Tuesday 14 October 2014

From The Ashes

Annie Powell writes:

What is there to be hopeful about in 2014 Britain? What is there to be proud of?

These aren’t easy questions to answer.

Britain today is a place where living standards are falling and secure and decently-paid jobs are harder to come by; where for many the chance of securing a decent home – be it social housing or mortgaged housing – is diminishing; where the NHS is slowly disintegrating and where we and our relatives face a frightening and expensive old age ‘cared’ for by underpaid and often resentful staff.

t’s almost a cliché to observe that mainstream politics has so far failed to provide any kind of light at the end of the tunnel, with nothing on offer but the Tories’ brutal austerity or Labour’s austerity-lite.

As many have pointed out, this lack of hope fosters the darker side of nationalism and the politics of hate pedalled by UKIP.

But it doesn’t have to be like this. In the NHS, Labour has a chance to inspire hope and to markedly improve people’s lives.

When asked what makes us proud to be British, one of the most common responses is ‘the NHS’.

An Ipsos Mori poll commissioned by Channel 4 in 2012, for example, asked people to pick from a list the two or three things that made them most proud to be British: the NHS came second, after ‘our history’.

In 2013, the NHS topped a poll of icons that make people proud to be British.

And we are right to be proud, not just because it’s morally right that healthcare shouldn’t be the preserve of the well-off but also because, for the moment anyway, the NHS is one of, if not the, best healthcare system in the world in terms of quality, access and efficiency.

In particular the difference between the NHS and the privatised US healthcare system is striking: on average each American spends two and a half times as much on healthcare as those in the UK yet US citizens have a significantly lower life expectancy.

But the NHS faces unprecedented challenges. These are well known.

We have an ageing society where people live longer, work – and thus pay tax – for a smaller portion of their lives and require more care.

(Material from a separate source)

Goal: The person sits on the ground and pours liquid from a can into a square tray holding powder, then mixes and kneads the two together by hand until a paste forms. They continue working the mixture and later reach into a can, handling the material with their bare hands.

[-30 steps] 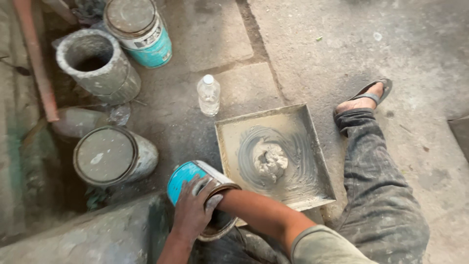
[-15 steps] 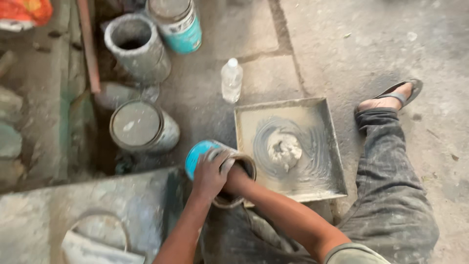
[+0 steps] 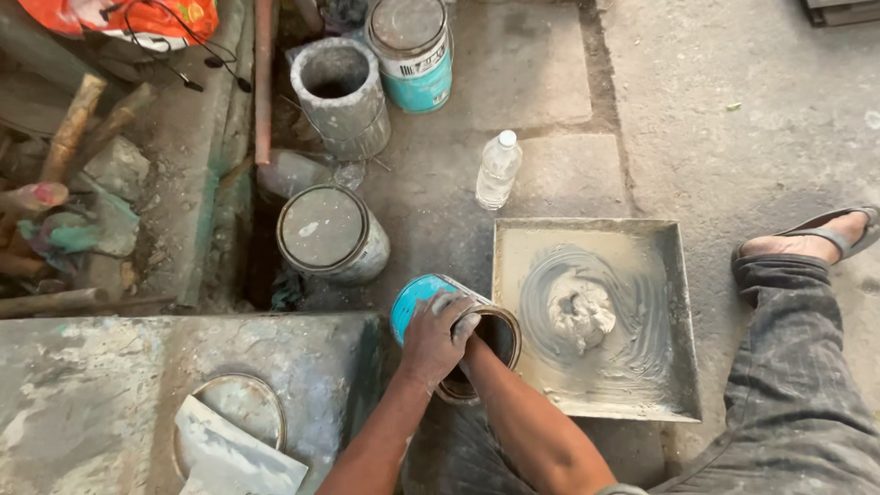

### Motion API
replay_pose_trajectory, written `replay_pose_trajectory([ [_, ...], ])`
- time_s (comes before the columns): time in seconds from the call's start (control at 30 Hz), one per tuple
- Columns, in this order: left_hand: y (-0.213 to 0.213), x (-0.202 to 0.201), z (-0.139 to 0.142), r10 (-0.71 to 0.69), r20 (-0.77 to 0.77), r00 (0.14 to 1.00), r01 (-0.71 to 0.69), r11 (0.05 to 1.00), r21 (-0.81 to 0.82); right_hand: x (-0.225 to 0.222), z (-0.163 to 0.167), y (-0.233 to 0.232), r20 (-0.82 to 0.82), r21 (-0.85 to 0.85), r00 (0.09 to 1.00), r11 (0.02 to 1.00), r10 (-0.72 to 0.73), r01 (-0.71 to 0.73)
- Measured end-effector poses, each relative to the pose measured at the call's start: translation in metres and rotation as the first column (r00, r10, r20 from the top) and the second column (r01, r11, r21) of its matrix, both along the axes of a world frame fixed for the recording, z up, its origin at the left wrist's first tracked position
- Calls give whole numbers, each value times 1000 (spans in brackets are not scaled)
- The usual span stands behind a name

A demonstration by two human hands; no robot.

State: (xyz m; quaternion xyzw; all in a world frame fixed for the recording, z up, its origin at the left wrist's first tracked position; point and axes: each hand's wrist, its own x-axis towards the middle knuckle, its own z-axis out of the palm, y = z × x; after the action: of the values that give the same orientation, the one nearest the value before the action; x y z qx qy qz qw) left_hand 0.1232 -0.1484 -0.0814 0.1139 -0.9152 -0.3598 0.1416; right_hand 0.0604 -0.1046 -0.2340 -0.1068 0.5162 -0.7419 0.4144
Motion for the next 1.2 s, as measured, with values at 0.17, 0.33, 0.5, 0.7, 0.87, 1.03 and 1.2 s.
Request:
replay_pose_trajectory([
  [0.17,-11,10,-4,-93,-29,995,92,995,-34,6,-10,10,-442,429,829,892,344,-141],
  [0.33,-17,13,-6,-162,36,986,164,986,-33,4,-5,32,-539,822,307,570,785,-15],
  [0.5,-6,4,-7,-200,65,978,202,979,-25,-2,2,45,-343,880,353,429,871,-204],
  [0.7,0,8,-16,-225,35,974,226,974,-27,3,0,40,-412,864,270,467,870,-187],
  [0.87,-1,4,-28,-209,79,975,214,975,-63,3,-5,20,-477,824,250,527,843,-206],
  [1.03,-14,-6,-24,-179,113,977,174,983,54,1,-3,15,-506,820,167,532,846,-211],
  [1.2,-40,-26,-23,-123,46,991,103,944,314,1,33,58,-433,900,-35,434,901,34],
])
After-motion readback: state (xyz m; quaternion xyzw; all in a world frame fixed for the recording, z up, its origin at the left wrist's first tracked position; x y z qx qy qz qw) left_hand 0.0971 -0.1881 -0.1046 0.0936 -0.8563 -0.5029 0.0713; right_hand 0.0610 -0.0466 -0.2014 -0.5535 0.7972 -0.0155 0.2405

Instead of meeting those challenges, the coalition has cut the number of qualified nurses, spent £3 billion on an unnecessary reorganisation and enforced £20 billion of ‘efficiency savings’ over four years which has left many hospitals facing financial crisis.

The effects? A survey in February found that 57 per cent of nurses believe that wards are ‘dangerously understaffed’. In 2013 the BBC reported that A&E departments are understaffed by an average of 10 per cent.

In April Britain’s leading obstetrician said that it was legitimate to ask whether understaffing of maternity wards was contributing to current rates of baby death and brain damage.

Labour’s proposed solution is a mansion tax, a new tobacco levy and a tax avoidance clamp-down.

These measures are projected to raise £2.5 billion in their first year and that wouldn’t even be the first year of a Labour Parliament. Compare this with the £30 billion deficit that NHS England is forecasting by 2020. 

There is a further problem with the mansion tax: by definition it only raises money from the wealthy, and that money is earmarked for the NHS (it’s irrelevant that money is fungible, it’s the spin and public perception that matter.)

Given the movement towards taking the poor out of earnings-related tax altogether (while off-setting gains with cuts to benefits, of course), Labour risks giving the right the political space to argue that ‘hardworking taxpayers’ (i.e. the rich) pay a disproportionate amount for a health service that everyone can use but to which a decreasing number of people contribute.

The public want a world-class health system that is free at the point of entry and they are willing to pay for it. 

A recent poll by ComRes found that 49 per cent of people would pay more tax to help fund the NHS, 33 per cent would not be ready to do so and 18 per cent did not know.

This willingness to contribute more to the health service is the highest in ten years.

Given the need for funds and the public willingness – desire, even – to pay, it would be extraordinary if Labour didn’t propose a tax to save the NHS.

And yet this is exactly what Ed Balls has refused to do, stating last month that “I want to do whatever it takes to save the NHS under a Labour government, but I am not proposing any tax rises”.

The naysayers will balk at the prospect of Labour discussing a tax rise, but if Labour cannot propose and promote a small increase in contributions to save a national icon, the party is no longer fit for purpose.

The rhetoric needed to rouse and enhance support for this policy almost writes itself.

In 1945, the British public gave their support for a national health service free at the point of use that would be funded by the British people.

For over 65 years that service has been world-class.

We now find ourselves in a similar position to the British public after World War II. The needs of our changing society are such that we have to be as pioneering as we were in 1945.

That will involve innovation, for example by bringing together health and social care, but it will also need the support and contribution of the public.

Not much extra, just a little bit each, but that little bit from everyone means that we can once again be proud of creating a world-class health service that we all own and all benefit from.